Stored data
★ ★ ★ ★
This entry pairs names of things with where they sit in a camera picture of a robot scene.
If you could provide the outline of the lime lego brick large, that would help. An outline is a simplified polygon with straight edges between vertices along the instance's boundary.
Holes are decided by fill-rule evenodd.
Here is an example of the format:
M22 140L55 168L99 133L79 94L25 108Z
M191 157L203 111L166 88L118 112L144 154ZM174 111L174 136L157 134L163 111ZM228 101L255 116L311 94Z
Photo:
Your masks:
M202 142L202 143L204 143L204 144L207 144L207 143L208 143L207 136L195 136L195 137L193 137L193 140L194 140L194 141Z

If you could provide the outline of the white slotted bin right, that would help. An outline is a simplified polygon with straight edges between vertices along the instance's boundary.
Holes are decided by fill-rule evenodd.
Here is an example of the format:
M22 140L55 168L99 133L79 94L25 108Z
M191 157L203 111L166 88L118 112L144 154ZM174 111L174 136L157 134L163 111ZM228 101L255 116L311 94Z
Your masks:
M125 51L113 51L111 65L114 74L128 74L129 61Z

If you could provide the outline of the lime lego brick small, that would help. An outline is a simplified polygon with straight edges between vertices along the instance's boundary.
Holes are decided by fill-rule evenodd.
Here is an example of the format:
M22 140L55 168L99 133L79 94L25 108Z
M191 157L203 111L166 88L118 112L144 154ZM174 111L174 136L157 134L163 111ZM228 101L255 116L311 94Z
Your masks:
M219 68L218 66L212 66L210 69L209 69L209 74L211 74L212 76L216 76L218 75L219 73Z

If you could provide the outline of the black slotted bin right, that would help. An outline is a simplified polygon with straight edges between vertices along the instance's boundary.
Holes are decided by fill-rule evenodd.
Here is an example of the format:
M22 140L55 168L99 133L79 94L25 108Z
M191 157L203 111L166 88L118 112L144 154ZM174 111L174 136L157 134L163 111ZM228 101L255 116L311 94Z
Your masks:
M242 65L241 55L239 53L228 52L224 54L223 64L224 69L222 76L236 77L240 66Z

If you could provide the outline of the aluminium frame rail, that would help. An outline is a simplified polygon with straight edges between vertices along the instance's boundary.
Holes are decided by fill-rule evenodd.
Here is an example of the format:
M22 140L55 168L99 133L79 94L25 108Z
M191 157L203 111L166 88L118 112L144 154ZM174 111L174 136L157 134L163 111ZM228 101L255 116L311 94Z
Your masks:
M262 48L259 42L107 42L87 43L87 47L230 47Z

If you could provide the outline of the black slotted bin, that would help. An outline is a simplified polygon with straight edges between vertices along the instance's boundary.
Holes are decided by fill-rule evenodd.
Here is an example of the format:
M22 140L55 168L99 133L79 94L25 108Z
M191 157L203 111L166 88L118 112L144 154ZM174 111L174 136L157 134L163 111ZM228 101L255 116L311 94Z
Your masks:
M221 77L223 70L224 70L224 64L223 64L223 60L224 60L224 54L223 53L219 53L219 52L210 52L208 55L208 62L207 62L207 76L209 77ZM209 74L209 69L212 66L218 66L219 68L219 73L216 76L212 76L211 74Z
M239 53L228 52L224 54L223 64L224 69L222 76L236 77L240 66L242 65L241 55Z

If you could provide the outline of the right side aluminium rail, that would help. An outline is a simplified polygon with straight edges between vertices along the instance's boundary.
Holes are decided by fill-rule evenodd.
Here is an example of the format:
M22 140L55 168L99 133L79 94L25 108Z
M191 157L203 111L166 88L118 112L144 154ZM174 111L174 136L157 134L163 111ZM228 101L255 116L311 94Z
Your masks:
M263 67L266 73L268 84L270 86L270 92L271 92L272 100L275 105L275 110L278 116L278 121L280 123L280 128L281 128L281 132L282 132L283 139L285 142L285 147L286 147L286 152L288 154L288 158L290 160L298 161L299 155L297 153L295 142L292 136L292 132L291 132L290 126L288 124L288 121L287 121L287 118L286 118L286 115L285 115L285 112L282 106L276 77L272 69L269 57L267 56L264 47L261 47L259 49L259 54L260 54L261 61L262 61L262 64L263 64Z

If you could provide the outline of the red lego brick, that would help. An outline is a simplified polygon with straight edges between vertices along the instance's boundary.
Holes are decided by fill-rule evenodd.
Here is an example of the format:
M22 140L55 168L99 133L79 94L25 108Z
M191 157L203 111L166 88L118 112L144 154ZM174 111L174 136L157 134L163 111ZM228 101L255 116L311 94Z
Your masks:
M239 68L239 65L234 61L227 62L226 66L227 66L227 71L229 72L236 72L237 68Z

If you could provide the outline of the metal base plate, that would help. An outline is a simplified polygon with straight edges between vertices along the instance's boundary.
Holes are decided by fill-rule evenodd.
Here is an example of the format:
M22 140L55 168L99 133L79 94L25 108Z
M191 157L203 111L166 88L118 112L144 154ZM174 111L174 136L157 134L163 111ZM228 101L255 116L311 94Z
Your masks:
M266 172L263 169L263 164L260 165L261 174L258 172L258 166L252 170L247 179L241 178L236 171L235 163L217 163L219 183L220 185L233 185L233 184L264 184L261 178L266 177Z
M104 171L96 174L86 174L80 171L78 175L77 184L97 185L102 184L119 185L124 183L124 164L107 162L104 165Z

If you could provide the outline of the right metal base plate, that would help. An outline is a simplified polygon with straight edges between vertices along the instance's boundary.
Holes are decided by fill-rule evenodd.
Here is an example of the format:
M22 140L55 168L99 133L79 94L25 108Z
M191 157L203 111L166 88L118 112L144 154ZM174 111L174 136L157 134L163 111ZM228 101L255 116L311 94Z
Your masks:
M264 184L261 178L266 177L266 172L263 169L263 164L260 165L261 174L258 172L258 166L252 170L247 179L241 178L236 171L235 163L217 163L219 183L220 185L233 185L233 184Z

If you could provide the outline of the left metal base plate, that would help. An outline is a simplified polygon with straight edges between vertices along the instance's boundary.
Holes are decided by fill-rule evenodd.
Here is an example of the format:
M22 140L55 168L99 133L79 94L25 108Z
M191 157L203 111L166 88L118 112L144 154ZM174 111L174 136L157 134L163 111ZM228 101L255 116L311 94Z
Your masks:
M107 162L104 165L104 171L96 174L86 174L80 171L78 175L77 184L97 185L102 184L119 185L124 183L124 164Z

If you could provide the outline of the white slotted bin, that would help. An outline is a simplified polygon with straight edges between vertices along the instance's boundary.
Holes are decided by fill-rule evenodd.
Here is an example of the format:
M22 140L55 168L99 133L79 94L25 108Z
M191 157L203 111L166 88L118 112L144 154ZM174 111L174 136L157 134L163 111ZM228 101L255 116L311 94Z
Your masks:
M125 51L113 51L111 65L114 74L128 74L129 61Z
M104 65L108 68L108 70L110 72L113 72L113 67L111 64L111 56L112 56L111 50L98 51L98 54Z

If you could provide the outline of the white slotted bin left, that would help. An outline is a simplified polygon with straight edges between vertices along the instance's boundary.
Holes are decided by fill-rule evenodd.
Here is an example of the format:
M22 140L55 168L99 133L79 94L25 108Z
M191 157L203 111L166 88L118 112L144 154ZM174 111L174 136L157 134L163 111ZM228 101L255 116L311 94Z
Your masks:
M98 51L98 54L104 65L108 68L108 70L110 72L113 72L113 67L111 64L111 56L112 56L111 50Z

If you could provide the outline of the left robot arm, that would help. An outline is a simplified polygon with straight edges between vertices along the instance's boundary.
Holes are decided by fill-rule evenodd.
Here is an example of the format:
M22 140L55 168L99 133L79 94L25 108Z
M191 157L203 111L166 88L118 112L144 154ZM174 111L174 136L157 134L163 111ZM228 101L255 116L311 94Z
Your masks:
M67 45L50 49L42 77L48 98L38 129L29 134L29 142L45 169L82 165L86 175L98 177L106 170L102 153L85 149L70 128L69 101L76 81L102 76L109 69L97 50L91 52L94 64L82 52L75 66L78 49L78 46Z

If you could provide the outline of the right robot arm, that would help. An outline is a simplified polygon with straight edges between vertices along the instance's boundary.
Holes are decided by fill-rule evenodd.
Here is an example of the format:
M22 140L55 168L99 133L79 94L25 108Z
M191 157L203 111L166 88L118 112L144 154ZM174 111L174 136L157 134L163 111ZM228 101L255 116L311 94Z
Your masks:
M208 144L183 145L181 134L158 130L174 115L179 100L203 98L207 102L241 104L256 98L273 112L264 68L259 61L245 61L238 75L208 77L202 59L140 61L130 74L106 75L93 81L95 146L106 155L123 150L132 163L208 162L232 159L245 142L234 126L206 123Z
★ ★ ★ ★
For each line in the entries that contains the string "base", make a copy.

▶ **Response**
If you could provide the outline of the metal base plate, that would help. An outline is a simplified polygon with straight edges between vertices along the instance's boundary.
If you could provide the outline of the right metal base plate, that would help. An outline is a simplified polygon with straight edges between vertices along the instance's boundary.
If you could provide the outline of the left metal base plate, that would help. An outline is a simplified polygon with straight edges between vertices along the instance's boundary.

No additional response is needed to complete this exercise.